- _Exercise requirements_
Nothing should appear in the answer except the lines below from the line containing "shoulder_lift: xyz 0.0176" through the line containing "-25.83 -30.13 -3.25", copied exactly, with pictures left out.

- _Data in this exercise_
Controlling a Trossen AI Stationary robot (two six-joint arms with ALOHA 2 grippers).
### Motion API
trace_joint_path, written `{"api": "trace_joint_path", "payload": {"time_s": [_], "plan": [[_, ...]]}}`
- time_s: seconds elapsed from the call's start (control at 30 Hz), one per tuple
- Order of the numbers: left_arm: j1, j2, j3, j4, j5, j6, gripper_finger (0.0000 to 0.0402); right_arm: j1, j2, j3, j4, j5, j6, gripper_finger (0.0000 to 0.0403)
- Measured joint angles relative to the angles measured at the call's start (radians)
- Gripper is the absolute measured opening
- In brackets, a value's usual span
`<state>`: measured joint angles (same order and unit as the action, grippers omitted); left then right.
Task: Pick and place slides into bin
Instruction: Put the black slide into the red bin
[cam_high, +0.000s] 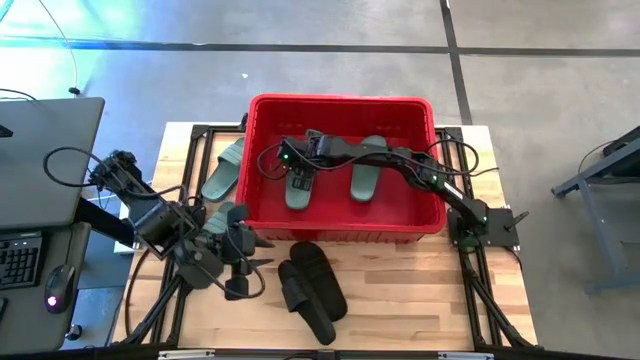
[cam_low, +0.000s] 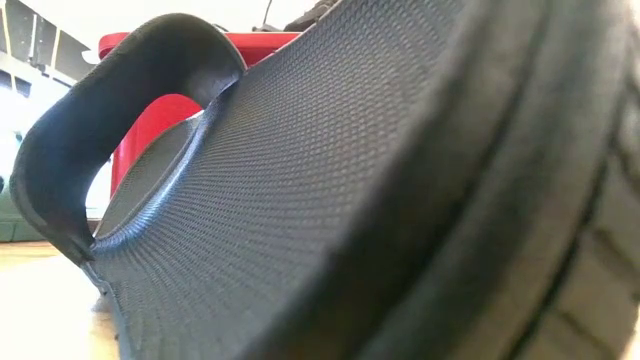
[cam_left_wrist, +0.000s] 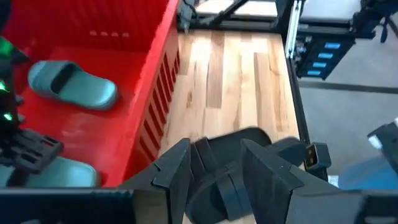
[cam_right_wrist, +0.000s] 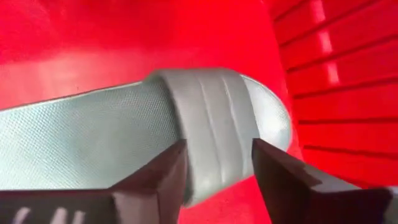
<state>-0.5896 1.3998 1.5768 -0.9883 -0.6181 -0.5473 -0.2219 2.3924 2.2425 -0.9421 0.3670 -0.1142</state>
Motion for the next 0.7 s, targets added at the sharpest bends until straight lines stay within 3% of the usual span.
{"api": "trace_joint_path", "payload": {"time_s": [0.17, 0.23, 0.4, 0.53, 0.7], "plan": [[-0.001, 0.022, 0.0, -0.021, 0.053, -0.029, 0.0127, 0.02, 0.0, 0.057, -0.11, -0.017, 0.027, 0.0202], [0.0, 0.038, 0.0, -0.017, 0.067, -0.037, 0.0127, 0.038, -0.001, 0.111, -0.16, 0.033, 0.002, 0.0203], [0.0, 0.071, 0.0, -0.036, 0.129, -0.037, 0.0127, 0.11, -0.127, 0.069, -0.149, 0.134, -0.044, 0.0195], [-0.001, 0.087, 0.0, -0.039, 0.179, -0.045, 0.0127, 0.18, -0.216, 0.071, -0.184, 0.132, -0.039, 0.0182], [-0.016, 0.09, 0.0, -0.044, 0.19, -0.067, 0.0127, 0.27, -0.318, 0.071, -0.194, 0.079, 0.114, 0.0163]]}}
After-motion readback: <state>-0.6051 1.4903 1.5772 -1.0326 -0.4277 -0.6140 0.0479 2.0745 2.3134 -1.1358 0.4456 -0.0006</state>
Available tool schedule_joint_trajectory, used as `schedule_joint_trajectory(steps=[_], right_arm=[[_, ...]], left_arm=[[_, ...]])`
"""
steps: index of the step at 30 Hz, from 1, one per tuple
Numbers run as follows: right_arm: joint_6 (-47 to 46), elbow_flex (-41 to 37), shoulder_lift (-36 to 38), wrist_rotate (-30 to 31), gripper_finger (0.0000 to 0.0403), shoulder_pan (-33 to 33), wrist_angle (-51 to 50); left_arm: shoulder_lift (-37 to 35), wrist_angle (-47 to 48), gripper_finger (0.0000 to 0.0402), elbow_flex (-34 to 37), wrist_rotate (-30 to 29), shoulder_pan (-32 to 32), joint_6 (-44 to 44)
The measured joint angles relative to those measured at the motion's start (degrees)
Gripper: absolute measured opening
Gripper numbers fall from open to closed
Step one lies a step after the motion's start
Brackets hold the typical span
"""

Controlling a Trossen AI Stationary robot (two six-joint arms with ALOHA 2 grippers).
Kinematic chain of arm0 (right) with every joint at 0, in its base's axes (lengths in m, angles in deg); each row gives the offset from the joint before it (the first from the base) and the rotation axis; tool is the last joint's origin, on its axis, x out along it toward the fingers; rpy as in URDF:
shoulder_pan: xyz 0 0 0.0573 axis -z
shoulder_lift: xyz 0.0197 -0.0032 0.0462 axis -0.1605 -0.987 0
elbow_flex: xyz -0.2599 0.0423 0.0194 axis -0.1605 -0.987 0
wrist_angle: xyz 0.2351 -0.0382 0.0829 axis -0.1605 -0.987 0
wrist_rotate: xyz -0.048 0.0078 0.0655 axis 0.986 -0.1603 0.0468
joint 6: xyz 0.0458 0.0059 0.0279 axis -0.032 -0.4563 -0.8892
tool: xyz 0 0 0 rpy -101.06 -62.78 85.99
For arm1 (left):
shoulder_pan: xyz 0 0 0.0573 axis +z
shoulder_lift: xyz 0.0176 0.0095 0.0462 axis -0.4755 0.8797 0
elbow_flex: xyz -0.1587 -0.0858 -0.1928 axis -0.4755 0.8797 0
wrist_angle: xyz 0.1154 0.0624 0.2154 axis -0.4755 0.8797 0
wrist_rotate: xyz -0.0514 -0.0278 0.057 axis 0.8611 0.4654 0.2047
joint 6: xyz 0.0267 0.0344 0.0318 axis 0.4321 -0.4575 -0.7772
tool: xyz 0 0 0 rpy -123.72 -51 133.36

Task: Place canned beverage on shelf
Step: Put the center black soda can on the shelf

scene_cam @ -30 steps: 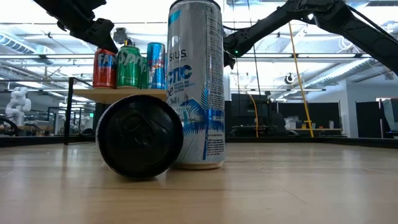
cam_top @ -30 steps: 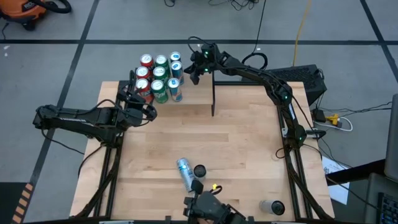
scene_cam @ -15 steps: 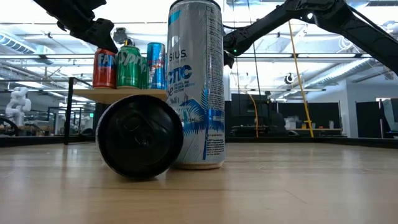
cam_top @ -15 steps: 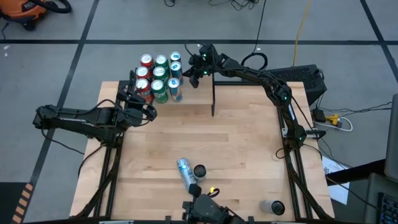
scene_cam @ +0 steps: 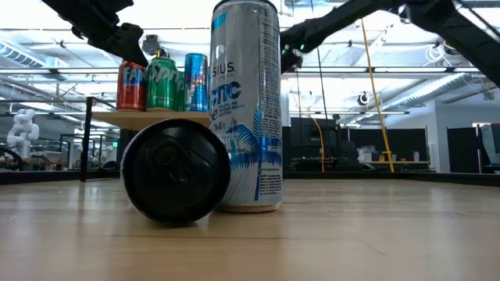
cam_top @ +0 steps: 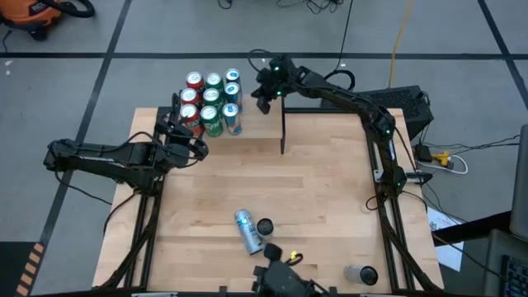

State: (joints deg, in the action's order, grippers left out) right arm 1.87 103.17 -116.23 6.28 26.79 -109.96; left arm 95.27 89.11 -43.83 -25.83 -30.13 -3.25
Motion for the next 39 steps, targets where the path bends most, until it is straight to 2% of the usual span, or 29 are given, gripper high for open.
schedule_joint_trajectory(steps=[2, 5, 10, 15, 18, 21, 26, 32, 34, 37, 39], right_arm=[[1.3, 0.0, 2.7, 2.5, 0.0, -0.1, -3.3], [2.3, 0.0, 6.9, 2.8, 0.0, -0.6, -9.5], [5.9, 0.0, 12.3, 2.8, 0.0004, -3.5, -23.2], [5.8, 0.0, 16.9, 3.4, 0.0027, -9.0, -31.5], [4.0, 0.0, 18.8, 7.5, 0.0041, -13.7, -34.9], [1.2, -2.4, 20.8, 11.5, 0.0054, -18.6, -35.7], [-4.7, -12.2, 25.0, 11.8, 0.0081, -25.9, -31.8], [-10.8, -22.6, 28.4, 11.9, 0.0153, -32.8, -24.6], [-16.7, -23.8, 28.3, 14.9, 0.018, -34.2, -24.3], [-26.5, -24.5, 28.3, 23.9, 0.0207, -37.0, -27.4], [-30.4, -24.9, 28.4, 32.7, 0.0214, -40.4, -29.6]], left_arm=[[0.0, -0.2, 0.0312, 0.0, 0.0, 0.0, 0.0], [0.0, -0.3, 0.0312, 0.0, 0.8, -0.1, 0.1], [0.3, 0.5, 0.0312, 0.2, 8.4, -1.7, 1.1], [2.2, -1.1, 0.0312, 1.5, 10.0, -6.4, 3.1], [4.2, -1.5, 0.0312, 3.5, 10.1, -9.7, 6.2], [5.7, -2.3, 0.0312, 5.4, 9.8, -13.3, 10.0], [9.5, -3.3, 0.0312, 6.9, 9.4, -19.3, 16.1], [14.8, -13.7, 0.0312, 7.6, 9.5, -24.2, 14.7], [16.8, -18.6, 0.0312, 7.6, 12.6, -25.1, 12.0], [20.1, -25.0, 0.0312, 7.6, 19.1, -25.8, 6.4], [22.7, -28.3, 0.0312, 7.6, 22.2, -26.1, 3.0]])
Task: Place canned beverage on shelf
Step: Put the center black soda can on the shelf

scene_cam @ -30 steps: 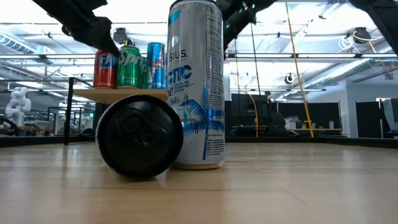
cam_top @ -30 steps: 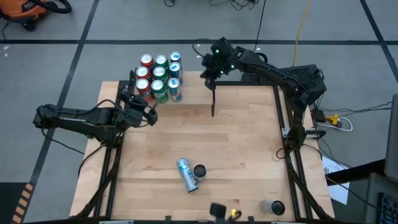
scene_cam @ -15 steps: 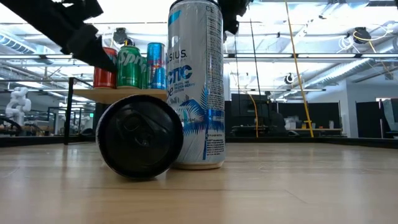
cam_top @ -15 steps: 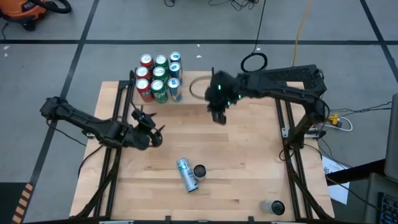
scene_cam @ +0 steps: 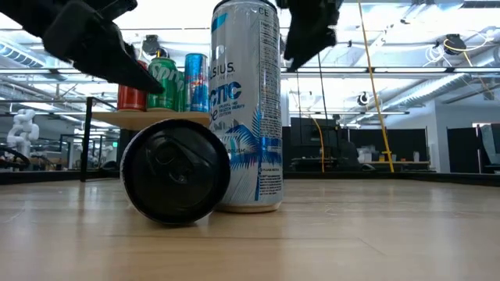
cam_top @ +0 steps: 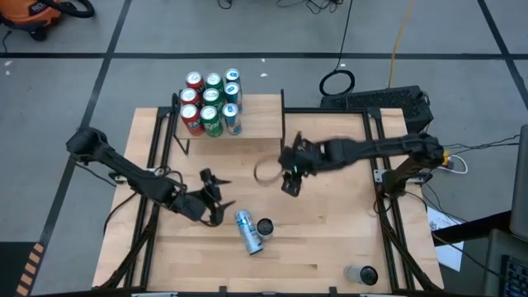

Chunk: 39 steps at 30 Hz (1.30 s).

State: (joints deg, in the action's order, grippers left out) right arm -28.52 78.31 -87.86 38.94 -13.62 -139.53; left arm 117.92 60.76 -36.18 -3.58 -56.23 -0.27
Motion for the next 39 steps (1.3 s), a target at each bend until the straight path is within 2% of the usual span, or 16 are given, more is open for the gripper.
schedule_joint_trajectory(steps=[3, 5, 8, 11, 15, 21, 24, 28, 33, 39], right_arm=[[-7.5, -0.8, -0.1, 11.7, 0.0216, -7.2, -3.1], [-12.3, -2.0, 0.0, 18.4, 0.0213, -12.4, -1.4], [-15.4, -5.4, 0.0, 22.5, 0.0211, -18.3, 3.9], [-21.3, -9.0, -0.1, 25.4, 0.0214, -21.1, 9.5], [-26.9, -11.0, -0.1, 25.1, 0.0234, -22.2, 14.6], [-31.5, -11.1, -0.1, 22.5, 0.0292, -23.5, 18.4], [-34.6, -11.1, -0.1, 23.0, 0.0312, -24.7, 19.3], [-37.9, -11.1, -0.2, 26.3, 0.0317, -27.6, 21.5], [-38.8, -11.1, -3.0, 28.9, 0.0314, -29.1, 25.4], [-33.8, -11.1, -7.3, 28.9, 0.0314, -29.4, 32.4]], left_arm=[[3.8, -5.4, 0.0312, 0.0, 0.7, -0.1, -3.0], [6.2, -9.4, 0.0312, 0.0, 0.8, -0.1, -4.3], [9.7, -16.3, 0.0313, 0.0, 3.6, 0.0, -8.2], [12.3, -23.9, 0.0313, 0.0, 10.1, 0.1, -12.3], [13.8, -30.8, 0.0313, 0.0, 15.1, 0.3, -17.7], [14.5, -34.0, 0.0313, 0.0, 20.2, 2.7, -17.9], [15.7, -34.3, 0.0313, 0.0, 24.4, 3.3, -17.8], [17.6, -37.1, 0.0313, 0.0, 30.3, 3.2, -18.5], [18.8, -40.2, 0.0313, 0.0, 31.1, 3.4, -19.3], [22.2, -46.4, 0.0313, 0.0, 30.3, 3.4, -18.0]])
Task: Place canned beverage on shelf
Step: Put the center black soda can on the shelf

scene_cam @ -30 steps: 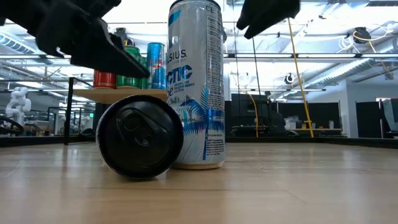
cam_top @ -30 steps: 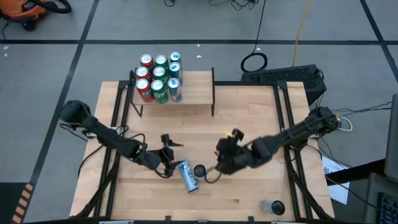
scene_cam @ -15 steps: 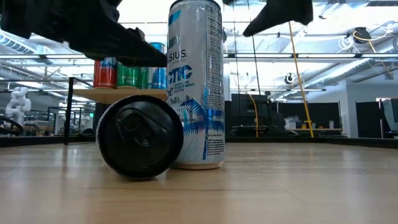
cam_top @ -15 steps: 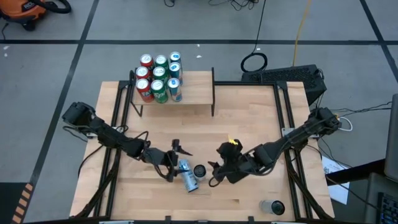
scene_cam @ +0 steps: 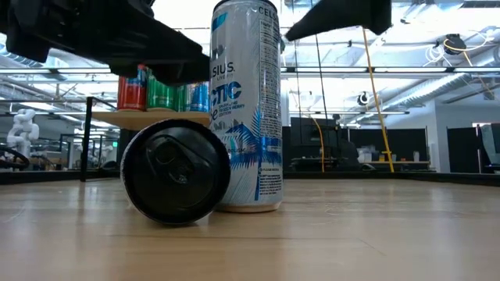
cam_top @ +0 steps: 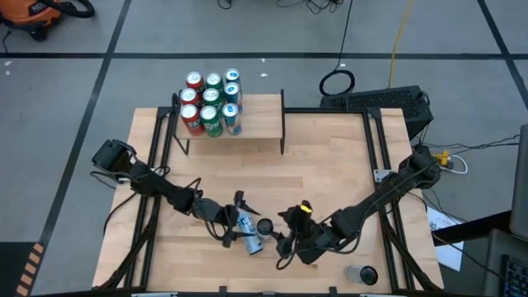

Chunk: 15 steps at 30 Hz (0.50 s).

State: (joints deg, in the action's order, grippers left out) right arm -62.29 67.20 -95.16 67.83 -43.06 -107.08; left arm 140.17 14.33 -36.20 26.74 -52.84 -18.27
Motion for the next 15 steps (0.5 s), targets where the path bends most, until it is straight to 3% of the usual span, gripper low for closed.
schedule_joint_trajectory(steps=[6, 15], right_arm=[[3.0, 0.0, -1.6, 0.3, 0.0313, -1.7, 5.1], [2.4, 0.0, -3.9, 7.6, 0.0313, -3.5, 4.4]], left_arm=[[2.8, -4.8, 0.0313, 0.0, -3.2, 0.4, -0.3], [6.7, -6.1, 0.0313, -2.7, -3.9, 1.1, 0.2]])
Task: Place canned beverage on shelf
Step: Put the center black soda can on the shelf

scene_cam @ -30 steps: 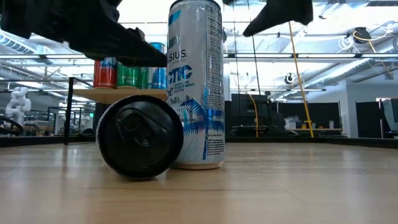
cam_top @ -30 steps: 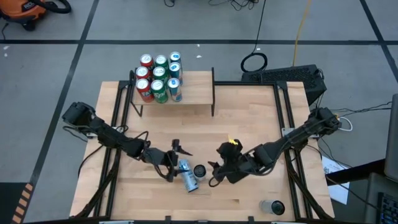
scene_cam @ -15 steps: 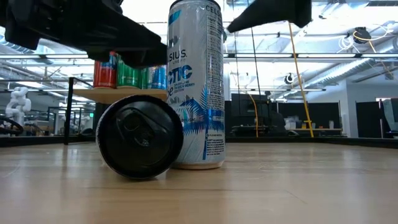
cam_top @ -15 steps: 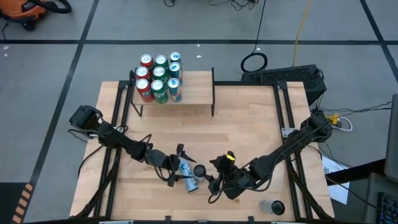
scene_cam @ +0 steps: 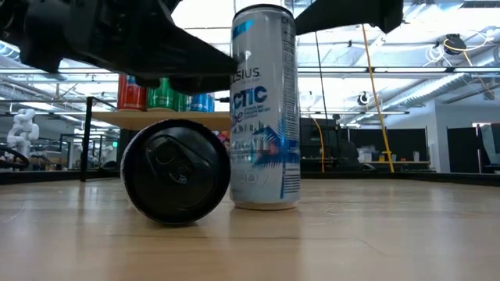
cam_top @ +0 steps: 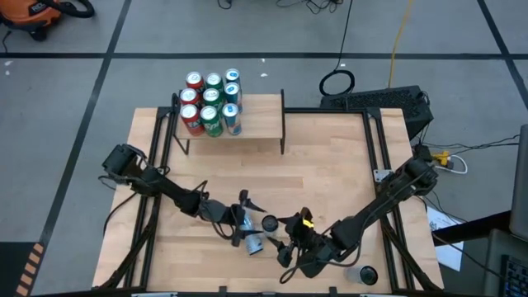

- _Task response_
shoulder_lift: xyz 0.0176 0.0095 0.0462 axis -0.4755 0.8797 0
elbow_flex: xyz -0.1587 -0.0858 -0.1928 axis -0.4755 0.8797 0
wrist_angle: xyz 0.1154 0.0624 0.2154 axis -0.4755 0.8797 0
wrist_rotate: xyz -0.0514 -0.0278 0.057 axis 0.8611 0.4654 0.2047
joint 6: xyz 0.0267 0.0344 0.0318 axis 0.4321 -0.4575 -0.7772
tool: xyz 0 0 0 rpy -123.72 -51 133.36

Task: Place canned beverage on shelf
Step: Put the center black soda can on the shelf

scene_cam @ -30 steps: 
cam_top @ -30 steps: 
scene_cam @ -15 steps: 
cam_top @ -15 steps: 
scene_cam @ +0 steps: 
cam_top @ +0 steps: 

State: (joints deg, in the action's order, grippers left out) right arm 1.87 103.17 -116.23 6.28 26.79 -109.96; left arm 95.27 89.11 -43.83 -25.83 -30.13 -3.25

For this exercise, the work is now complete.